QRate - decoding

TL;DR

The decoding part of QRate.

We already had a look at the decoding process, i.e. going from a PDF file with images back to the original data:

sub decode ($input, $output) {
   my $data = assemble_data(slice_reader_it(pdf_reader_it($input)));
   path($output)->spew_raw(uncompress($data));
   return 0;
}

As before, there are two iterators at play (provided by pdf_reader_it and slice_reader_it), as well as a function that takes all the input slices and reassembles them back into the desired data (assemble_data).
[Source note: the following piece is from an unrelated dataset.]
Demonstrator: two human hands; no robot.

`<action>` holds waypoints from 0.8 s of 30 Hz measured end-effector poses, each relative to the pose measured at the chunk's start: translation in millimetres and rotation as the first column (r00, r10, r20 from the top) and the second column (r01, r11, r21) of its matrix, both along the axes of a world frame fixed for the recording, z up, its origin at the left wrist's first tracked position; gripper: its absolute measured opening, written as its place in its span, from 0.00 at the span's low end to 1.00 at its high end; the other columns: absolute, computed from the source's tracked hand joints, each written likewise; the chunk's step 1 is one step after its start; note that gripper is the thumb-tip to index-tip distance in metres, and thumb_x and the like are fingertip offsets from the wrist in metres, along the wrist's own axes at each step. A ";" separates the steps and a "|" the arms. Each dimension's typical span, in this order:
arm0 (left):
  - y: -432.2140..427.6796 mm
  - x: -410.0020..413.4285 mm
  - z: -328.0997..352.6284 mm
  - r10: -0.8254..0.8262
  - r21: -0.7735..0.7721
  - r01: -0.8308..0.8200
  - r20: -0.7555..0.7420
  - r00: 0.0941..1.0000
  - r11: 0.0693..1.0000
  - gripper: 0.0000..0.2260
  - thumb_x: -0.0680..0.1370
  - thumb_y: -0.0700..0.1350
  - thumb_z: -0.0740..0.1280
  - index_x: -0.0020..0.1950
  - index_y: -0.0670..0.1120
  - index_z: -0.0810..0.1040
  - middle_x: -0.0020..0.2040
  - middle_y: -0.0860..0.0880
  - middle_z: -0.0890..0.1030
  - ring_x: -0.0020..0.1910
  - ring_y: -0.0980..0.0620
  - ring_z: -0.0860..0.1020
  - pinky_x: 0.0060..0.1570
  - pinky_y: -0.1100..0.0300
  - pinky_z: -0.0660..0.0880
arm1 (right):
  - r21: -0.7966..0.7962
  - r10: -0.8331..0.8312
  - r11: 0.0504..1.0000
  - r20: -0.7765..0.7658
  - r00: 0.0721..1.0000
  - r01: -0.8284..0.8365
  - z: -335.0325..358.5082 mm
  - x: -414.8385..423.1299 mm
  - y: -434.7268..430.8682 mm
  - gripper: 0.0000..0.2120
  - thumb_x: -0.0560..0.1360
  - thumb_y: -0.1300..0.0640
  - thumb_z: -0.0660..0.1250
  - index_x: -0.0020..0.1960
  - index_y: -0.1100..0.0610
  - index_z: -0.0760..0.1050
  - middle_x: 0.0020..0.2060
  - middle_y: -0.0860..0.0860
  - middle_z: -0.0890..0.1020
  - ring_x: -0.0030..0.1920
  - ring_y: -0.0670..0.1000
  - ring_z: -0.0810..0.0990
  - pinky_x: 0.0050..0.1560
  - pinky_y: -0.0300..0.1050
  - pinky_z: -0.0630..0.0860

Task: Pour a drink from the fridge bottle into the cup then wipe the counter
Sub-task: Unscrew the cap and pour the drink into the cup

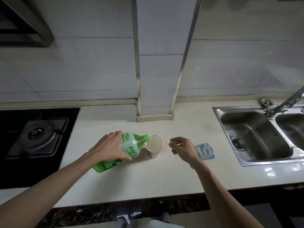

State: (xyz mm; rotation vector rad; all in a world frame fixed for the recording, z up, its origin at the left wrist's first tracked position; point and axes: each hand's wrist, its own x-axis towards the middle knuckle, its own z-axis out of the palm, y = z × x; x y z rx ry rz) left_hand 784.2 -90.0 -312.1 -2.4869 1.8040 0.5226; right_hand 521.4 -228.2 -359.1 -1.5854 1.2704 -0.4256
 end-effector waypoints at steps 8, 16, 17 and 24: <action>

Let’s start from the PDF reader:

sub pdf_reader_it ($file) {
   my $magick = Image::Magick->new();
   die if $magick->Read($file); # returns 0 on success
   my $n = 0;
   return sub {
      return if $n > $magick->$#*;
      return $magick->[$n++];
   };
}

As already observed in PerlMagick PDF pages, Image::Magick provides us back with a (blessed) reference to an array when there are multiple images (or, in our case, multiple pages). This means that our iterator just needs to provide each page back, in order.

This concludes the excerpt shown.